- [Task goal]
Each line of the listing below containing the word "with" should be returned.

- [Information provided]
-------------------------

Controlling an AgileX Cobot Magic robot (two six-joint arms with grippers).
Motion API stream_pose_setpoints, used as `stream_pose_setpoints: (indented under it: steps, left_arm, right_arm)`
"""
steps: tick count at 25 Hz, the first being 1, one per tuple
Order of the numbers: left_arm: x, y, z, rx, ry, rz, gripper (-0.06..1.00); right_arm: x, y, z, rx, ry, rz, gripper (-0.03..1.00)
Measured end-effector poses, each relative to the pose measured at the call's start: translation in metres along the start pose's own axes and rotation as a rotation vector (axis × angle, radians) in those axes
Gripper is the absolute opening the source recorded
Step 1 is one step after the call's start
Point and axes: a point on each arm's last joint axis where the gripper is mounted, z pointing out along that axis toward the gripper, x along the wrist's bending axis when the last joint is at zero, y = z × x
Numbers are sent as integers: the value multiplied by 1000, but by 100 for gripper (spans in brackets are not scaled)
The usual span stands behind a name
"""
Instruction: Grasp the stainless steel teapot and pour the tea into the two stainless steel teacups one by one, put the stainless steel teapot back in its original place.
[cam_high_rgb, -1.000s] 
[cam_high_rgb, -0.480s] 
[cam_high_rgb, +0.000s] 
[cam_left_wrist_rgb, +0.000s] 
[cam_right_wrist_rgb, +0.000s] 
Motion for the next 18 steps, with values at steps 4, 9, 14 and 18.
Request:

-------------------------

- [Solution for this task]
Controlling an AgileX Cobot Magic robot (two six-joint arms with grippers).
Motion for the next 18 steps, with values at steps 4, 9, 14 and 18.

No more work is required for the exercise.